Task objective:
Retyping each entry exactly is the whole task.

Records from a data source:

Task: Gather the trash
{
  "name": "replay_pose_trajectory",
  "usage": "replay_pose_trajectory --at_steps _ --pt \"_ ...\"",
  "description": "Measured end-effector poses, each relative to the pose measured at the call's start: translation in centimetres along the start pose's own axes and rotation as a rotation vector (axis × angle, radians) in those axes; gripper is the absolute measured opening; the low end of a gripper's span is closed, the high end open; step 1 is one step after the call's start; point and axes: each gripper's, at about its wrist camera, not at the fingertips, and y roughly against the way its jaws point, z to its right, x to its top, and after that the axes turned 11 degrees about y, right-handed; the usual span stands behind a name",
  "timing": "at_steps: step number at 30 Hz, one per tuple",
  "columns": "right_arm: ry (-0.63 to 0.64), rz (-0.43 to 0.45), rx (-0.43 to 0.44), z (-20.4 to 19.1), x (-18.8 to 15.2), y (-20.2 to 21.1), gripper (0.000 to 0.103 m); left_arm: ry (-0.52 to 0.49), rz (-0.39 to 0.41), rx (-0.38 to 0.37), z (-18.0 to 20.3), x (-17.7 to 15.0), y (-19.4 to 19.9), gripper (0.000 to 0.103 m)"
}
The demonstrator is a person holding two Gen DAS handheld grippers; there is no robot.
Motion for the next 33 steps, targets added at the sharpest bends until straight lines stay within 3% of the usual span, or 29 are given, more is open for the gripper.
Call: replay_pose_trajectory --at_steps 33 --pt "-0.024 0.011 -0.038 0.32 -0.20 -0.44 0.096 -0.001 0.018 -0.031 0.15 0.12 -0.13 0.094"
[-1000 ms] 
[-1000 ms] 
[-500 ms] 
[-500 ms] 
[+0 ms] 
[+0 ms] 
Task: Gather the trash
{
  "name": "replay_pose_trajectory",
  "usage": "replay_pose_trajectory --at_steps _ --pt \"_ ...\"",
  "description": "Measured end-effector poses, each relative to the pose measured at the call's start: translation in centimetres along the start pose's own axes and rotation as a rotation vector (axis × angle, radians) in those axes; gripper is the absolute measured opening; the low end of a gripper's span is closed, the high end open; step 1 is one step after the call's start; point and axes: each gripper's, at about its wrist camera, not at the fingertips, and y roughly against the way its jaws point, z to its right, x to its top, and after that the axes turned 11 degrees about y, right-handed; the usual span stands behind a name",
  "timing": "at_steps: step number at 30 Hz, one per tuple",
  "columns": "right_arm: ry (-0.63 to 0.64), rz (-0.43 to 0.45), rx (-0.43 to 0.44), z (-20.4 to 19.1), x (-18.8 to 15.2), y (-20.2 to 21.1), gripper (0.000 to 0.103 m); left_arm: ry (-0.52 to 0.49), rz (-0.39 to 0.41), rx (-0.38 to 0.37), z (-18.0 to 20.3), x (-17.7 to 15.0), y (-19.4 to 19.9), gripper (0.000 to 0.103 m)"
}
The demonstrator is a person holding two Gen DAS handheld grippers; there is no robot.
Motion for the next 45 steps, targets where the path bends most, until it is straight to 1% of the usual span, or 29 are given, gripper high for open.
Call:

Reply to the task:
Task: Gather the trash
{
  "name": "replay_pose_trajectory",
  "usage": "replay_pose_trajectory --at_steps _ --pt \"_ ...\"",
  "description": "Measured end-effector poses, each relative to the pose measured at the call's start: translation in centimetres along the start pose's own axes and rotation as a rotation vector (axis × angle, radians) in those axes; gripper is the absolute measured opening; the low end of a gripper's span is closed, the high end open; step 1 is one step after the call's start; point and axes: each gripper's, at about its wrist camera, not at the fingertips, and y roughly against the way its jaws point, z to its right, x to its top, and after that the axes turned 11 degrees about y, right-handed; the usual span stands behind a name",
  "timing": "at_steps: step number at 30 Hz, one per tuple",
  "columns": "right_arm: ry (-0.63 to 0.64), rz (-0.43 to 0.45), rx (-0.43 to 0.44), z (-20.4 to 19.1), x (-18.8 to 15.2), y (-20.2 to 21.1), gripper (0.000 to 0.103 m); left_arm: ry (-0.52 to 0.49), rz (-0.39 to 0.41), rx (-0.38 to 0.37), z (-18.0 to 20.3), x (-17.7 to 15.0), y (-19.4 to 19.9), gripper (0.000 to 0.103 m)"
}
The demonstrator is a person holding two Gen DAS handheld grippers; there is no robot.
Motion for the next 33 steps, targets added at the sharpest bends until straight lines stay within 3% of the usual span, or 29 are given, more is open for the gripper.
Call: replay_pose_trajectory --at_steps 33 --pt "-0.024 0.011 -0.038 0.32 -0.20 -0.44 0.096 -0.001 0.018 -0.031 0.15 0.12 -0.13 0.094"
[-1000 ms] 
[-1000 ms] 
[-500 ms] 
[-500 ms] 
[+0 ms] 
[+0 ms] 
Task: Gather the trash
{
  "name": "replay_pose_trajectory",
  "usage": "replay_pose_trajectory --at_steps _ --pt \"_ ...\"",
  "description": "Measured end-effector poses, each relative to the pose measured at the call's start: translation in centimetres along the start pose's own axes and rotation as a rotation vector (axis × angle, radians) in those axes; gripper is the absolute measured opening; the low end of a gripper's span is closed, the high end open; step 1 is one step after the call's start; point and axes: each gripper's, at about its wrist camera, not at the fingertips, and y roughly against the way its jaws point, z to its right, x to its top, and after that the axes turned 11 degrees about y, right-handed; the usual span stands behind a name",
  "timing": "at_steps: step number at 30 Hz, one per tuple",
  "columns": "right_arm: ry (-0.63 to 0.64), rz (-0.43 to 0.45), rx (-0.43 to 0.44), z (-20.4 to 19.1), x (-18.8 to 15.2), y (-20.2 to 21.1), gripper (0.000 to 0.103 m); left_arm: ry (-0.52 to 0.49), rz (-0.39 to 0.41), rx (-0.38 to 0.37), z (-18.0 to 20.3), x (-17.7 to 15.0), y (-19.4 to 19.9), gripper (0.000 to 0.103 m)"
}
The demonstrator is a person holding two Gen DAS handheld grippers; there is no robot.
Motion for the next 45 steps, targets where the path bends most, until it is straight to 1% of the usual span, or 29 are given, gripper high for open.
Call:

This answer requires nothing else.